4. Pernottamenti. Ce n’è per tutte le tasche, ma se non avete esigenze eccessive, il costo di una miriade di guest houses con uno standard accettabilissimo (A.C, doccia e acqua calda) va dai 10 ai 20 $. (trattare anche qui il prezzo). Potrete anche farvele prenotare da quella precedente. A titolo di esempio segnalo Hotel Star in centro, nuovo, molto bello, camera a 15 $. 5. Cibo. Cucina locale valida e non aggressiva, nei luoghi turistici contaminata da quella occidentale, quindi senza problemi. Solite precauzioni gastroenteriche (che io non rispetto mai e alla fine pago pegno). I ristoranti già belli vi sfameranno con 5$, a 10$ siamo già nell’elegante. Segnalo, ma solo come esempio. A Battambang – Geco Cafè, in centro (piatti unici sui 4$). A Siem Reap – La tigre de papier in Pub street (ma anche molti altri locali della via) piatti internazionali e khmer attorno ai 4 $, pizza ottima, birra alla spina 0,50$. A Phnom Penh – Khmer Suri, molto elegante (amok di pesce, germogli e vegetables, costine alla griglia super, pollo all’anacardo, spring roll e frutta + bevande per 4 persone a 32$ totali, in un ambiente molto gradevole. – Jakob’s Well – cucina khmer e internazionale, stessi costi, dove contribuirete anche a una buona causa in quanto gestito da una associazione per la protezione dei bambini. Non fate follie per non perdere la Happy Herb’s Pizza, si tratta certo di fogliette di marjuana come topping, ma in pratica è come se fosse rucola.
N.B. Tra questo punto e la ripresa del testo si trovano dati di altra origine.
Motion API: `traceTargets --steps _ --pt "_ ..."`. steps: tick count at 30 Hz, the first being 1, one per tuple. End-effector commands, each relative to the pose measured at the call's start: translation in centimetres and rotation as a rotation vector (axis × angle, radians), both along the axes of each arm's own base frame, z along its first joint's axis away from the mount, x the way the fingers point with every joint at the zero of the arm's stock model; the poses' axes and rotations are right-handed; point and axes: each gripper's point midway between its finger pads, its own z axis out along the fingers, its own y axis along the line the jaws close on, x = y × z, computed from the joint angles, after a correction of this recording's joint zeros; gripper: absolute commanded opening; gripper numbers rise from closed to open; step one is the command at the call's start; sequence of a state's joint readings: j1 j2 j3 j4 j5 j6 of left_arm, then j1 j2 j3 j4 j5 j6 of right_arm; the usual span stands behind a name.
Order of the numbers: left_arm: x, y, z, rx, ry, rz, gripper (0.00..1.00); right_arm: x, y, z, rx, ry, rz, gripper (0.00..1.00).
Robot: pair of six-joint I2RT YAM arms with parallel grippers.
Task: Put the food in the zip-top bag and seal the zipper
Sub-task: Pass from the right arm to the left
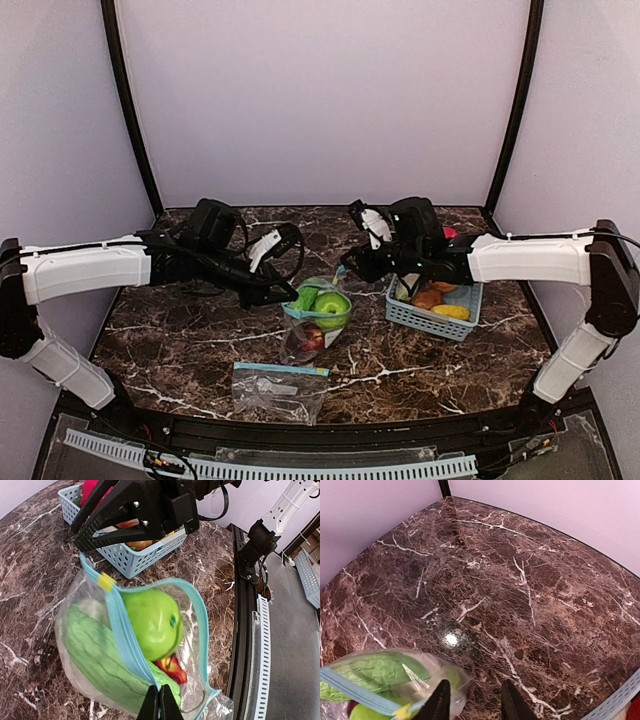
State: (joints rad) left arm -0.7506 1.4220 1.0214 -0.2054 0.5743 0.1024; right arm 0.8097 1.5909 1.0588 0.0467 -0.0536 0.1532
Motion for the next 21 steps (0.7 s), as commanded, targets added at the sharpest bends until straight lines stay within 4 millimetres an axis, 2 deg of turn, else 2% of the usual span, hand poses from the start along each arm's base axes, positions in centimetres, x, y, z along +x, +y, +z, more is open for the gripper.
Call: traceTargets --steps 1,3,5,8,11,15,18,21 --pt "0.9 -0.3 0.4 -0.022 0.000 0.080 0.01 1.2 -0.6 1.7 0.015 -0.012 -0.039 0.45" --pt "1.5 -0.1 0.1 -0.014 -0.012 0.113 0.01 0.7 -1.3 2.2 0.003 -0.003 -0.051 0.56" --pt "1.8 0.0 0.0 -0.022 -0.028 0.130 0.01 -0.5 -1.9 2.9 -0.010 0.015 -0.035 0.60" --pt "1.6 0.0 0.1 -0.045 -0.013 0.137 0.01 -3.4 -1.8 4.4 0.003 0.010 0.036 0.64" --pt "1.4 0.0 0.1 -0.045 -0.005 0.132 0.01 -6.5 -1.4 5.2 0.003 0.033 0.098 0.65" --pt "1.3 0.1 -0.3 -0.031 0.013 0.130 0.01 -10.2 0.6 4.5 -0.028 0.034 0.169 0.59" --pt "1.0 -0.1 -0.2 -0.041 0.028 0.114 0.01 -12.1 2.3 3.5 -0.027 0.000 0.229 0.57" --pt "0.4 -0.4 0.1 -0.060 0.040 0.073 0.01 -13.6 3.6 3.4 -0.017 -0.112 0.308 0.56"
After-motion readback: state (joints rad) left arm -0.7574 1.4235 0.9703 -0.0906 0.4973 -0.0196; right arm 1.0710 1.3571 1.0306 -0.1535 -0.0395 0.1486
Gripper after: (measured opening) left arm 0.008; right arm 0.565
6. Mercati. Trattate su qualunque cosa anche se si dichiara un prezzo apparentemente fisso. Al mercato Russo di Phnom Penh trattare attorno al 50%, negli altri attorno al 30% della richiesta iniziale. Ricordate che lo stesso prodotto è sempre presente da molte parti e una trattativa non conclusa vi farà capire che quel prezzo è troppo basso, così potrete regolarvi in quella successiva per lo stesso oggetto. Il venditore sa qual’è il prezzo minimo a cui può scendere, voi no e dovete scoprirlo. Eheheheeh, fa parte del divertimento.
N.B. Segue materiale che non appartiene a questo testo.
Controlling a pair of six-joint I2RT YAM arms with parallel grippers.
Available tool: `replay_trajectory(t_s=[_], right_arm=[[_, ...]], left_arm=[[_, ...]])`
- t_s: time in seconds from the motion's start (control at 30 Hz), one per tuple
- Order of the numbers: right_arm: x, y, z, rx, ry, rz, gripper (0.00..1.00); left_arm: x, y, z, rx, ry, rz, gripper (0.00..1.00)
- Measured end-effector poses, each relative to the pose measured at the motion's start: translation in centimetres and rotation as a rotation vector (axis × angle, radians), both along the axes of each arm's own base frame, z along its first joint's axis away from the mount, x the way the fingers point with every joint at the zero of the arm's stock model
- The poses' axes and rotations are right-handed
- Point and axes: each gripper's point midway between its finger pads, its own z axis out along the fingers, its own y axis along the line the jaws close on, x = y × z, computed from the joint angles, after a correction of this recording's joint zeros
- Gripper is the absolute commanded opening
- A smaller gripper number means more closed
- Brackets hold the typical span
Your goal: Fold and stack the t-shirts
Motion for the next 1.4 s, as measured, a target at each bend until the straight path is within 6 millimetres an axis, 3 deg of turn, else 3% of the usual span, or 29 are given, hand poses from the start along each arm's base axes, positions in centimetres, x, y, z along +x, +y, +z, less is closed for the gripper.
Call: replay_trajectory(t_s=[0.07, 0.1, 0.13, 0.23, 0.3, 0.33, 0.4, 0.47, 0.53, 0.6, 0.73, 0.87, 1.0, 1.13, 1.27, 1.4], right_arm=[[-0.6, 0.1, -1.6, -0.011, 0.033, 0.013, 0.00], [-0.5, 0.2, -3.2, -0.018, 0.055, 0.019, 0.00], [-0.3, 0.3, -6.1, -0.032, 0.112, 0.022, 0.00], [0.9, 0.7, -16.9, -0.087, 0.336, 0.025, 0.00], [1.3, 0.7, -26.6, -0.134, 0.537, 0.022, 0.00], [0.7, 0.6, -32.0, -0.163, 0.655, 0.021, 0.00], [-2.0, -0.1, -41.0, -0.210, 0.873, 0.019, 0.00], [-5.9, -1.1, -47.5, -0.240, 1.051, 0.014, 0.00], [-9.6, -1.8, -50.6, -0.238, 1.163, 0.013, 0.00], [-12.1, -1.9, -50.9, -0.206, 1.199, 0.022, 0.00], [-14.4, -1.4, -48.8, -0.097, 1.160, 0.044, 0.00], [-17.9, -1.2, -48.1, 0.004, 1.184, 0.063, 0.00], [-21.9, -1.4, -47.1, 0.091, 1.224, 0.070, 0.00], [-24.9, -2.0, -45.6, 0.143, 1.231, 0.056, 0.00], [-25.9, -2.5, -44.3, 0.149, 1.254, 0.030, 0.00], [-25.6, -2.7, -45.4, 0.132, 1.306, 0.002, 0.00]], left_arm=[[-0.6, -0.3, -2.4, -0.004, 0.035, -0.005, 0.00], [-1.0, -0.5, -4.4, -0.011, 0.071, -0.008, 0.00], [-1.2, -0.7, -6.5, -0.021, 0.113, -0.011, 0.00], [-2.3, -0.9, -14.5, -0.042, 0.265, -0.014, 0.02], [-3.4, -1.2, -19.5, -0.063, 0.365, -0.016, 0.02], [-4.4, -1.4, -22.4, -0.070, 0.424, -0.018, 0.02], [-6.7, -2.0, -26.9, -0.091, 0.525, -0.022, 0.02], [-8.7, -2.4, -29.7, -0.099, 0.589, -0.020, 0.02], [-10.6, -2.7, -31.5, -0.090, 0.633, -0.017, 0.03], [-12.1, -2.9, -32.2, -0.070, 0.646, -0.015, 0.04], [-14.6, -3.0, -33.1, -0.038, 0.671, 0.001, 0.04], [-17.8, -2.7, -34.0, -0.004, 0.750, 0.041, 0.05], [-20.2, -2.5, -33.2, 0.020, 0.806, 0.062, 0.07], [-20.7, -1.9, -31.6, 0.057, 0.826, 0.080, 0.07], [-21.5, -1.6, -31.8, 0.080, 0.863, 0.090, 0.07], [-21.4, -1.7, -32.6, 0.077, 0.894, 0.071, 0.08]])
7. Posti top imperdibili (tra quelli che ho visto). Angkor Wat, Bayon, Ta Phrom, Benteay Srey, Bang Mealea tra i templi. Museo Tuol Sleng. Un villaggio della gente delle palafitte. Il lago Tonle Sap. Phnom Banan e Phnom Sampeau a Battambang. I mercatini nei piccoli paesi. Cercate di imbucarvi in qualche matrimonio, ne troverete parecchi lungo la strada, si riconoscono dai tendoni arancioni.
8. Sicurezza Nessun problema particolare in tutti i posti e a qualunque ora, totale assenza di pericoli vari, le grane solo per quelli che se le vanno a cercare (tranne le ovvie cautele da usare in tutto il mondo).
Ma soprattutto: lasciarsi andare al ritmo del paese. E buon viaggio.